**Task to complete**
Copy exactly the lines of the material below that run from the one containing "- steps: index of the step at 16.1" through the one containing "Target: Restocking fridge". Copy no other lines.

**Provided information**
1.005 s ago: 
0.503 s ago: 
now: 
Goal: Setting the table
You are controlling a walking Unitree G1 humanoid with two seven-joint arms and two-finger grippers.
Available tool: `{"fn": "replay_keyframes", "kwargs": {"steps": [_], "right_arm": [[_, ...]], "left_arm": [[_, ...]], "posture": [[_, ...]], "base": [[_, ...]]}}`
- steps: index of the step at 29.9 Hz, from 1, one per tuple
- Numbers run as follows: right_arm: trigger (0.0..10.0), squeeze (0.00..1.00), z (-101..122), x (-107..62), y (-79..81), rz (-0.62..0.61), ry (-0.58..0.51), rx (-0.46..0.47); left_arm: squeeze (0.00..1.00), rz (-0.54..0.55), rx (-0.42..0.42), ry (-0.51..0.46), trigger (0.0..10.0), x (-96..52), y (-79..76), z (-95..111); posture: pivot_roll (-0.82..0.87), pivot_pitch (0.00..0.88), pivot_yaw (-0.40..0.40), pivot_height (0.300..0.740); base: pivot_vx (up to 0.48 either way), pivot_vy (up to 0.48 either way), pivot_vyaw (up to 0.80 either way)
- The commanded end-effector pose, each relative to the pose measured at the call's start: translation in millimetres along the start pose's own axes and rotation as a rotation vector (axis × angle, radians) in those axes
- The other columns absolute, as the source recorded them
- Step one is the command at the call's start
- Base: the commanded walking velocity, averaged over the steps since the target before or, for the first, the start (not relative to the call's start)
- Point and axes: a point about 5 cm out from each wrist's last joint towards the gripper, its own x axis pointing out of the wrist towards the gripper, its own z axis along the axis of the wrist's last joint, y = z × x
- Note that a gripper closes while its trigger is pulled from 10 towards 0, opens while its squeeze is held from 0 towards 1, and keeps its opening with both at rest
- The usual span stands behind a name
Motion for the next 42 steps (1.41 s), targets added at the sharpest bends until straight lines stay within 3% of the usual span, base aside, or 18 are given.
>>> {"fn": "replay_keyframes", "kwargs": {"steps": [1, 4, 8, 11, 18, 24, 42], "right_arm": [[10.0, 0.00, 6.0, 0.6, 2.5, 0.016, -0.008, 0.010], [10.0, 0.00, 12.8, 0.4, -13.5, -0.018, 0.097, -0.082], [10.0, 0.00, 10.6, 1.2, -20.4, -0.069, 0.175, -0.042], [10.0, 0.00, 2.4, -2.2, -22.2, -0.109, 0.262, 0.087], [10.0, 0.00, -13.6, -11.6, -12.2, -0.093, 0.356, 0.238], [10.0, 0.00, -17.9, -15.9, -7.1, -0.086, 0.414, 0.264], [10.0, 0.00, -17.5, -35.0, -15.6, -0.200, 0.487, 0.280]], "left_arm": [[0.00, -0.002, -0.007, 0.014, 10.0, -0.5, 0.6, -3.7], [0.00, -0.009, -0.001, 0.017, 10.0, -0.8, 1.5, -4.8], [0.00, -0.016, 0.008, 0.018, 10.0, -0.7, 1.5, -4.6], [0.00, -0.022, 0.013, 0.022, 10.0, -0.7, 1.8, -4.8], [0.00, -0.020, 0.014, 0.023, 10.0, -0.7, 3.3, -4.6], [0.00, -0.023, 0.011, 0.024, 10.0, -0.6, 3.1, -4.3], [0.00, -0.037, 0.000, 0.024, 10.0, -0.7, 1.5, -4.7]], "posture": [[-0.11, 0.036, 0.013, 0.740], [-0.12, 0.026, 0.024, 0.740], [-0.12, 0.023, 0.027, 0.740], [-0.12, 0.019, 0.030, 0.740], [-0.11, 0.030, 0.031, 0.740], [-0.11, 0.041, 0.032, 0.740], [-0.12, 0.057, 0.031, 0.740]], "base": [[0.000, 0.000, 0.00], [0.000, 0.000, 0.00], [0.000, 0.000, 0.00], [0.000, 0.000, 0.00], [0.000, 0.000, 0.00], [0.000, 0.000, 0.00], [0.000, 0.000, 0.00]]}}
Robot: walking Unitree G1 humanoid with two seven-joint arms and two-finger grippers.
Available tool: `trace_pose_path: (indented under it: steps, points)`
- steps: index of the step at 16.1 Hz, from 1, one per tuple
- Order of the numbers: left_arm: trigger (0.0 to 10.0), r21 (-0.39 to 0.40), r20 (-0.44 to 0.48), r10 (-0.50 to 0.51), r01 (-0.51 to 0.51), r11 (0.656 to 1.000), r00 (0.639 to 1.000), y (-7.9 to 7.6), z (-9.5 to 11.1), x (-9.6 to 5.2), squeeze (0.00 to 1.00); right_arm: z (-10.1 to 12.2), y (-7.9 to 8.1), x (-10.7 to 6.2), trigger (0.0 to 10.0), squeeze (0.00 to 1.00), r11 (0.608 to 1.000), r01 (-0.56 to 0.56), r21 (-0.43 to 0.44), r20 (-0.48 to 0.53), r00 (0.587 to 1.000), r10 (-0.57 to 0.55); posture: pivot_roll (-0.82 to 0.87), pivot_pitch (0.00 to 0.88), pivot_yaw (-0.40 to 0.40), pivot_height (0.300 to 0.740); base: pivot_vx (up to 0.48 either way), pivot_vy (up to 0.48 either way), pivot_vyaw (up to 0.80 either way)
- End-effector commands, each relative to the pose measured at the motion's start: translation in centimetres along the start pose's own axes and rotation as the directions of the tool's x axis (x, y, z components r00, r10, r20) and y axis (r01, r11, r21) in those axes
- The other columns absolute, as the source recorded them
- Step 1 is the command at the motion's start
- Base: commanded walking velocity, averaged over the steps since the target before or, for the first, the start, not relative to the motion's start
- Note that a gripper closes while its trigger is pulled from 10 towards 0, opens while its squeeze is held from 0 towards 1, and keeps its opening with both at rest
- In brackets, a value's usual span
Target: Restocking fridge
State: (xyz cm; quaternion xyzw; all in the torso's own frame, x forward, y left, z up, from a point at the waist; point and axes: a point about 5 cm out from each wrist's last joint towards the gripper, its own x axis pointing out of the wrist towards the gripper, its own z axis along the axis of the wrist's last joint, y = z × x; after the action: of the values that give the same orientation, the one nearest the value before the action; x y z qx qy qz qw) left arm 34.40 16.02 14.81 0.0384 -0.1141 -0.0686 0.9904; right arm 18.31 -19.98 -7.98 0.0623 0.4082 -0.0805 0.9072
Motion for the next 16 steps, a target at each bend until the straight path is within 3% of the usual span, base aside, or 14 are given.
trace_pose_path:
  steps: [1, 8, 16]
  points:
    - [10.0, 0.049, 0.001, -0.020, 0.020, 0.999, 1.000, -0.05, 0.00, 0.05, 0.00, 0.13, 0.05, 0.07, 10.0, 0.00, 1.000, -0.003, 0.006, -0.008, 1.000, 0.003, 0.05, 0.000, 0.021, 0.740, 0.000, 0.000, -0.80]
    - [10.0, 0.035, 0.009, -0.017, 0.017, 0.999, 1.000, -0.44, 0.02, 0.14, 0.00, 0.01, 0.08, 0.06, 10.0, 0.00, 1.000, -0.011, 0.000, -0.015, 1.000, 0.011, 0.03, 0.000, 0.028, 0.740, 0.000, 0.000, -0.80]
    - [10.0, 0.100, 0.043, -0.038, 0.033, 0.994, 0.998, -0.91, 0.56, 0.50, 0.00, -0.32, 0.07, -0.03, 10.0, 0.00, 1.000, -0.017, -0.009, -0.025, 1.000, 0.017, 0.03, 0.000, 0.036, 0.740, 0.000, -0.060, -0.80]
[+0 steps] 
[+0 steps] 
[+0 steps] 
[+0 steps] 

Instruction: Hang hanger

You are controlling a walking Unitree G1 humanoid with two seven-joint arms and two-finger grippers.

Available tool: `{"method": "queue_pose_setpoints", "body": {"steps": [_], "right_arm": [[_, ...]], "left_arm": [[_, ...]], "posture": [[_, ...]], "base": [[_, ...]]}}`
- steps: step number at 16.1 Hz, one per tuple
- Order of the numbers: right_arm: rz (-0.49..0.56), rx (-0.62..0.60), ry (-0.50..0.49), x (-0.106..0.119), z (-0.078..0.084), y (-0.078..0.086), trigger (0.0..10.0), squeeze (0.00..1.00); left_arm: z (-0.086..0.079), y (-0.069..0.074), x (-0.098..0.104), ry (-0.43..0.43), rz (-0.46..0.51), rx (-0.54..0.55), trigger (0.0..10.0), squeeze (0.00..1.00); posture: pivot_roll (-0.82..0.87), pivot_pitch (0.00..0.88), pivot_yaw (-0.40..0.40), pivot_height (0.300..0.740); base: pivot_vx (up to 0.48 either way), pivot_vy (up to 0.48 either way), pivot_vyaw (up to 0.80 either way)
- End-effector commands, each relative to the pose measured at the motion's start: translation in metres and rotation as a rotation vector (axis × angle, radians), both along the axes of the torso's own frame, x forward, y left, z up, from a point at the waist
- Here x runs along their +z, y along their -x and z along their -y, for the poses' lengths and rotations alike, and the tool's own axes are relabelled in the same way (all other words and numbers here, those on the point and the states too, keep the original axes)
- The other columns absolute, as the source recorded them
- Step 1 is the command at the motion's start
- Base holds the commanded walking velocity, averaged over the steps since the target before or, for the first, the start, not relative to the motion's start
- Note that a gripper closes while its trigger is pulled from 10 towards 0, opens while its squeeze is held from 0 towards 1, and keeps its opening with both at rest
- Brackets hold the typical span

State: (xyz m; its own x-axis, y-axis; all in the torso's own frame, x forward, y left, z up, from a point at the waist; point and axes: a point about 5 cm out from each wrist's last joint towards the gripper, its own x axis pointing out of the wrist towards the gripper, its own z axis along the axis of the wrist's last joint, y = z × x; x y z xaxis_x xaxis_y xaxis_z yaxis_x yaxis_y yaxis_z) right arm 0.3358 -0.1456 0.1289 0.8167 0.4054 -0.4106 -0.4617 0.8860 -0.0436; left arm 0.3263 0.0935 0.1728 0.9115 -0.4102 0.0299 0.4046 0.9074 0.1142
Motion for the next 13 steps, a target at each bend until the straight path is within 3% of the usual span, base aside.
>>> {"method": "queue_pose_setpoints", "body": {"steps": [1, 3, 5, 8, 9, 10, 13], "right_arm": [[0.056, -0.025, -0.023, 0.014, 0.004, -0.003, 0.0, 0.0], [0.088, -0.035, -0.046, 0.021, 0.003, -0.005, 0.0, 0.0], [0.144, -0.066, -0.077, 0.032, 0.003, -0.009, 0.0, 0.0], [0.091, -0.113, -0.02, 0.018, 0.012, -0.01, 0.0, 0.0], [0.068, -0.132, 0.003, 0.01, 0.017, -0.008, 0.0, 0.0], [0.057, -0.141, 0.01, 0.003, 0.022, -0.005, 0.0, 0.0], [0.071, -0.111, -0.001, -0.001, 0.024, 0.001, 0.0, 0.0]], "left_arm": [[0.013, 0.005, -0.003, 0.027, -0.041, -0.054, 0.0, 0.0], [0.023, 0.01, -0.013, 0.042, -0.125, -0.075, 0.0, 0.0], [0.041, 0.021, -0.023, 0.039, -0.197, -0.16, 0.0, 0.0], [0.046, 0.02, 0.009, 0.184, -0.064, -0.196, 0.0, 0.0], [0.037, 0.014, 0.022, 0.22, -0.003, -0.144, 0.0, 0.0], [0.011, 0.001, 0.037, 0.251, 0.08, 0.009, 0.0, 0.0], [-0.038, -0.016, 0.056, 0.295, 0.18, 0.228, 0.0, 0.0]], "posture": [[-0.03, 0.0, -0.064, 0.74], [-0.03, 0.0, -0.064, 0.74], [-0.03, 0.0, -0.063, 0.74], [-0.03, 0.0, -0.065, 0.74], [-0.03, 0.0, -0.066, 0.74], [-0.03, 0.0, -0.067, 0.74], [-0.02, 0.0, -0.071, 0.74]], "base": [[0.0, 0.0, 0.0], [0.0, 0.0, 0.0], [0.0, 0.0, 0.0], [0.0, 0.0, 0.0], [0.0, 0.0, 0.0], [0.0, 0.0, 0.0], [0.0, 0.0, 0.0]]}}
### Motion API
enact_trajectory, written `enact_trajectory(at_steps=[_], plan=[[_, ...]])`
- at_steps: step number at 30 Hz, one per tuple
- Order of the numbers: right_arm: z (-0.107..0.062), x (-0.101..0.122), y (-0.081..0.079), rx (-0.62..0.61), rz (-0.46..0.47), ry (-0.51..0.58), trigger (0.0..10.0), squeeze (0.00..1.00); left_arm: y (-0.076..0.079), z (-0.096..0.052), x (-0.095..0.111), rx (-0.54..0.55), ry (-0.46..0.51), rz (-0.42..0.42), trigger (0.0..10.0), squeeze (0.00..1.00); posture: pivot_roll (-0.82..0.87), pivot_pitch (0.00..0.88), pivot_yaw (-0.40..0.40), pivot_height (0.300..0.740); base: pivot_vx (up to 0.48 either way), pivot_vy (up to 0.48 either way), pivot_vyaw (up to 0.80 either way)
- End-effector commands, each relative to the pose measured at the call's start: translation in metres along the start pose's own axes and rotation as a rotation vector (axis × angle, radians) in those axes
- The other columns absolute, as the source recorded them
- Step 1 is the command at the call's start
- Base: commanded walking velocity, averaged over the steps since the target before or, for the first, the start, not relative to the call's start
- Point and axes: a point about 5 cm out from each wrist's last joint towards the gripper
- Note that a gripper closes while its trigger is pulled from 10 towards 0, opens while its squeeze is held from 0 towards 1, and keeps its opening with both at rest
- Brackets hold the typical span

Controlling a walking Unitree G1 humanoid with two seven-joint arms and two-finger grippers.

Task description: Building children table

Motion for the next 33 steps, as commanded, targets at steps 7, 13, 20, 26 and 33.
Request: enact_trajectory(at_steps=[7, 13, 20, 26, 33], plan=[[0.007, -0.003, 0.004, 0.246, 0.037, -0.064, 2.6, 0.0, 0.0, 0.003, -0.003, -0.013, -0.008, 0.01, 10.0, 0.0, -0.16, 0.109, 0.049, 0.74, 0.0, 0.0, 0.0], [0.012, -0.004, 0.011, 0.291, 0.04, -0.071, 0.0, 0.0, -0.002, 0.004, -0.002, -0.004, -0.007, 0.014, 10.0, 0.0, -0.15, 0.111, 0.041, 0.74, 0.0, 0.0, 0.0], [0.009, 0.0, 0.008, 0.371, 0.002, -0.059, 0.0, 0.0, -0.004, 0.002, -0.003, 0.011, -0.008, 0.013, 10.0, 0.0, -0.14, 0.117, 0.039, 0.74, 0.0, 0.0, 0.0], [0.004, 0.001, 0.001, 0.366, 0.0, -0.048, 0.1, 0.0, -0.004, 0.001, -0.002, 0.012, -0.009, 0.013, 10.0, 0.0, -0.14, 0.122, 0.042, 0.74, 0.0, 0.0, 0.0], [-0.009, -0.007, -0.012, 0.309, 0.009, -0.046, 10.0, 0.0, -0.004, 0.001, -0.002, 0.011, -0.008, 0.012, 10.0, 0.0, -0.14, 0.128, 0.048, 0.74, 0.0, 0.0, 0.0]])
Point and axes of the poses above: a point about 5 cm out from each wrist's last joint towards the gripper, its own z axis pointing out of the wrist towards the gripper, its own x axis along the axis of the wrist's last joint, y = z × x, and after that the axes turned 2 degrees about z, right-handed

**Result**
- steps: index of the step at 16.1 Hz, from 1, one per tuple
- Order of the numbers: left_arm: trigger (0.0 to 10.0), r21 (-0.39 to 0.40), r20 (-0.44 to 0.48), r10 (-0.50 to 0.51), r01 (-0.51 to 0.51), r11 (0.656 to 1.000), r00 (0.639 to 1.000), y (-7.9 to 7.6), z (-9.5 to 11.1), x (-9.6 to 5.2), squeeze (0.00 to 1.00); right_arm: z (-10.1 to 12.2), y (-7.9 to 8.1), x (-10.7 to 6.2), trigger (0.0 to 10.0), squeeze (0.00 to 1.00), r11 (0.608 to 1.000), r01 (-0.56 to 0.56), r21 (-0.43 to 0.44), r20 (-0.48 to 0.53), r00 (0.587 to 1.000), r10 (-0.57 to 0.55); posture: pivot_roll (-0.82 to 0.87), pivot_pitch (0.00 to 0.88), pivot_yaw (-0.40 to 0.40), pivot_height (0.300 to 0.740); base: pivot_vx (up to 0.48 either way), pivot_vy (up to 0.48 either way), pivot_vyaw (up to 0.80 either way)
- End-effector commands, each relative to the pose measured at the motion's start: translation in centimetres along the start pose's own axes and rotation as the directions of the tool's x axis (x, y, z components r00, r10, r20) and y axis (r01, r11, r21) in those axes
- The other columns absolute, as the source recorded them
- Step 1 is the command at the motion's start
- Base: commanded walking velocity, averaged over the steps since the target before or, for the first, the start, not relative to the motion's start
- Note that a gripper closes while its trigger is pulled from 10 towards 0, opens while its squeeze is held from 0 towards 1, and keeps its opening with both at rest
- In brackets, a value's usual span
Target: Restocking fridge

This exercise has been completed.